Page 13 of Million Love Songs


  ‘Are you all right?’

  ‘Fine,’ I say, taking the seat on the other side of the table. ‘I couldn’t sleep, so I thought I’d do a little bit of sightseeing. The Eiffel Tower is very beautiful at dawn.’ I sound forced and too cheerful.

  He orders me coffee, which I’m grateful for. I bury my nose in the menu so I don’t have to look at him. I’m not feeling in the slightest bit hungry even though it feels as if rather a lot has happened since my chocolate mousse at dinner.

  ‘About last night.’ He lowers his voice as he speaks, though I don’t think anyone else here is paying us any attention. ‘You’re OK about it?’

  ‘Fine,’ I bluster. ‘God, yes. Fine.’ I don’t really want to talk about it at all. The less said about it the better in my book.

  ‘I was concerned when I woke up and you were gone.’

  I probably should be glad that he even noticed. ‘Hangover,’ I say with a tinkling laugh. Which is, of course, absolutely the truth. ‘Needed some fresh air.’

  ‘I thought you might find it fun,’ he adds. ‘A bit of naughtiness away from anyone who knows us.’

  It just highlights that Mason really doesn’t know who I am and, to be honest, it makes me consider if I know myself. I thought I could be modern, liberated, enjoy a bit of X-rated sex with a new man, but I don’t think this is for me. I’d rather be in Paris with someone who loves me, wants to be with me – and only me. This trip could have been so very different.

  ‘It’s not really your thing, is it?’ Mason says.

  ‘No,’ I admit. ‘I kind of like it the usual way.’

  He laughs at that. ‘I’m sorry, Ruby. It won’t happen again. Will you forgive me?’

  ‘There’s nothing to forgive,’ I tell him. And I sort of mean it. ‘I went along with it.’

  ‘It’s not something I do often. Just when I’m in Paris. Valerie’s a nice girl,’ he offers when I don’t reply. ‘There’ll be no awkwardness.’

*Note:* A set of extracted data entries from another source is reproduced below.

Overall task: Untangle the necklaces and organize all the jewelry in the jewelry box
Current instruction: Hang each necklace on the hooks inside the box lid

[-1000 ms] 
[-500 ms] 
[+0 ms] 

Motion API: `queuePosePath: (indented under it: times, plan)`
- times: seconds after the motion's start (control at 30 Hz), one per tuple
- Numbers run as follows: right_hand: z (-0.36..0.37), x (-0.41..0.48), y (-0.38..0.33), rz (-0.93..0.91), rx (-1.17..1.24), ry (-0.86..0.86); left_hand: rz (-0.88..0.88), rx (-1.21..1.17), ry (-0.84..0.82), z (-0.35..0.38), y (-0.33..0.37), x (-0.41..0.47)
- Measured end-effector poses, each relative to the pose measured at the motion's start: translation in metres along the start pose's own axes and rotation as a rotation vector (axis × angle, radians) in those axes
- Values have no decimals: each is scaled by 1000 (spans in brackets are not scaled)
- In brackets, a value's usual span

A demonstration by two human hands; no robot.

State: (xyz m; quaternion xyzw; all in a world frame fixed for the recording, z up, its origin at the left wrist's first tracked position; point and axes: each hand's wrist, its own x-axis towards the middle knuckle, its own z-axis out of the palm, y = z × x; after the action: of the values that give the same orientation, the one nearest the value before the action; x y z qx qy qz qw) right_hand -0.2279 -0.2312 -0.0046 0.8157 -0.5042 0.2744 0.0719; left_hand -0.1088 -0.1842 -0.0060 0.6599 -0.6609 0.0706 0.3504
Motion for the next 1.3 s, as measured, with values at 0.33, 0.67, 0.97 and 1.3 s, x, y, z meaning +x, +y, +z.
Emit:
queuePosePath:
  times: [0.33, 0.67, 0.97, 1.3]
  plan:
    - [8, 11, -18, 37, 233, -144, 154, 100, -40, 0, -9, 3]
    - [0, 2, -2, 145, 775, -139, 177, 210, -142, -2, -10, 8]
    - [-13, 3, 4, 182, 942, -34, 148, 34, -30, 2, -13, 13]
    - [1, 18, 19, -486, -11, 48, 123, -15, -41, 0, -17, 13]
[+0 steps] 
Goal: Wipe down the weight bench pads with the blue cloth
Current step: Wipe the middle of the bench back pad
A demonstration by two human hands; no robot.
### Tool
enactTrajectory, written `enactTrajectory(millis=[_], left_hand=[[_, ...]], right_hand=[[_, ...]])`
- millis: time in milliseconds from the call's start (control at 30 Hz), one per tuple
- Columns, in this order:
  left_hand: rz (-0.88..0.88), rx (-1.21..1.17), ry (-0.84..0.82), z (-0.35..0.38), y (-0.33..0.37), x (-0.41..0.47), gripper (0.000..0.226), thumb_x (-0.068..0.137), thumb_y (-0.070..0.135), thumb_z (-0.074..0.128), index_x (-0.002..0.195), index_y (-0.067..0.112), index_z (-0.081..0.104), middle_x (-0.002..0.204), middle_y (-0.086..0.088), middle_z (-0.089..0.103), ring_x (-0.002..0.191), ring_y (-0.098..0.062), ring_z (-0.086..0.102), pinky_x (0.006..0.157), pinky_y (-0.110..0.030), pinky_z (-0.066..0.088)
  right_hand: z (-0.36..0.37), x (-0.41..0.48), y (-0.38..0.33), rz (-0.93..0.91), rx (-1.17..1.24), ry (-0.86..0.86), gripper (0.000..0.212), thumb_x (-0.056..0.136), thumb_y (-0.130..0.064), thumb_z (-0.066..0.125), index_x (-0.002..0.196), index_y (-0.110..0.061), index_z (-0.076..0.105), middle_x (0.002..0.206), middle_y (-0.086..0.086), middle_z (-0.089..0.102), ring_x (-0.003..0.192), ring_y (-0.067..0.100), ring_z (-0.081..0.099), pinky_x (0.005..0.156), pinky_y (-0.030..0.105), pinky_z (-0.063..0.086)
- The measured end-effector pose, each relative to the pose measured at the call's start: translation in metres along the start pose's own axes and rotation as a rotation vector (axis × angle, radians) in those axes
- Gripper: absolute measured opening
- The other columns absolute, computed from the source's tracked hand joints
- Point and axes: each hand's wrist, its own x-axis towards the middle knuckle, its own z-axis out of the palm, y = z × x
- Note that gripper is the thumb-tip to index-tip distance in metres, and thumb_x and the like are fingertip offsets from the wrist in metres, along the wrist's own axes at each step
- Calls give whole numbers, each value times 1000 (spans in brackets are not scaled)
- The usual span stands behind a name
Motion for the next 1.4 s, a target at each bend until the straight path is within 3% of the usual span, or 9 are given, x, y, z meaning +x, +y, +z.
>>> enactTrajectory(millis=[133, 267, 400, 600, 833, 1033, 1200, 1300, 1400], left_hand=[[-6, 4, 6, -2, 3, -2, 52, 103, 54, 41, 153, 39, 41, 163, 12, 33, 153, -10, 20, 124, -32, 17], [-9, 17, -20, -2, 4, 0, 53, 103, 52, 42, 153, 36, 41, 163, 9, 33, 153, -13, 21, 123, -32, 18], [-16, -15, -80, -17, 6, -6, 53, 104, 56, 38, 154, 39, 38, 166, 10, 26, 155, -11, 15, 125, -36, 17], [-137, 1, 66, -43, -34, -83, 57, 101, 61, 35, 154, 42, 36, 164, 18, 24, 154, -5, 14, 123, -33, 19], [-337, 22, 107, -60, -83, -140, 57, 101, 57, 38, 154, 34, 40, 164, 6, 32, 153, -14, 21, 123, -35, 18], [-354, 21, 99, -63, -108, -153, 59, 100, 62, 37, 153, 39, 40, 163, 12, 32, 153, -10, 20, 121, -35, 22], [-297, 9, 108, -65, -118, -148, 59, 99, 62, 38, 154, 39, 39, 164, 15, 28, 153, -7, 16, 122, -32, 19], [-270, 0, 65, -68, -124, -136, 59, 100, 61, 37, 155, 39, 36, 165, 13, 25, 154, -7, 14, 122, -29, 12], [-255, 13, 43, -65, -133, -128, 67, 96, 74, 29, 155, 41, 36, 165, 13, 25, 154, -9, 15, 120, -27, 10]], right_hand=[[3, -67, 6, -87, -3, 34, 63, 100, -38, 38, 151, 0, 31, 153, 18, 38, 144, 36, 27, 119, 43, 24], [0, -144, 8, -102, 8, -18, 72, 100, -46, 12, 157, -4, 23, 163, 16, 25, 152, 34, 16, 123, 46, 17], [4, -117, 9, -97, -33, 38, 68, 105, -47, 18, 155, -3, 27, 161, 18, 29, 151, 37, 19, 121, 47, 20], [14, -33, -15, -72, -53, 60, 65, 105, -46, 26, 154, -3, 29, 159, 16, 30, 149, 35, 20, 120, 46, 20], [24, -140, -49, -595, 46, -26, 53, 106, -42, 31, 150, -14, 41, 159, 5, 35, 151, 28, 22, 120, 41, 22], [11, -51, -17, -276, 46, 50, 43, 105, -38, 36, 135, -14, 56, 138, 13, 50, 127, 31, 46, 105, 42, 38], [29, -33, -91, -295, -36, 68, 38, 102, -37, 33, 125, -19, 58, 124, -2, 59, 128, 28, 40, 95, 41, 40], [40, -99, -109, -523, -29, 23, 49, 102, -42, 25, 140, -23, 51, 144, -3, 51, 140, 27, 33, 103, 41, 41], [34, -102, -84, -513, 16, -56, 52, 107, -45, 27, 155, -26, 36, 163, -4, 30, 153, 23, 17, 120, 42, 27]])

  I wonder why, if he thinks she’s a nice girl, he brings other women for their playtime? Why doesn’t he just come here to see her? Why drag someone else in the equation? But I don’t ask any of these questions. What Mason does is his own business. As long as he doesn’t involve me again.

  ‘She’s not working today,’ he adds. ‘Not at the hotel.’

  Then the penny drops. Perhaps it’s a business arrangement between them? Does he pay her for services rendered or does she do it for free, for the fun? I can’t bring myself to ask him that either.

  Instead, I try to quell the lurching feeling in my stomach by ordering Eggs Benedict and some freshly squeezed orange juice. I figure that some extra vitamin C will get me back on track again. While I wait, I pick at the basket of butter croissants that Mason has previously requested.

  ‘We can do whatever you like today,’ Mason says.

  He’s trying so hard to be nice, but both he knows and I know that a line has been crossed. All I have to do is get through today then I can run back home and be boring Ruby Brown instead of trying to be someone I’m not.

  ‘There’s a flea market in Montmartre, if that’s your kind of thing,’ he continues. ‘Or we can take a trip in a bateau up the Seine. It’s up to you.’ His hand covers mine when he says, ‘I’m at your service, Ruby. I want you to have a good time.’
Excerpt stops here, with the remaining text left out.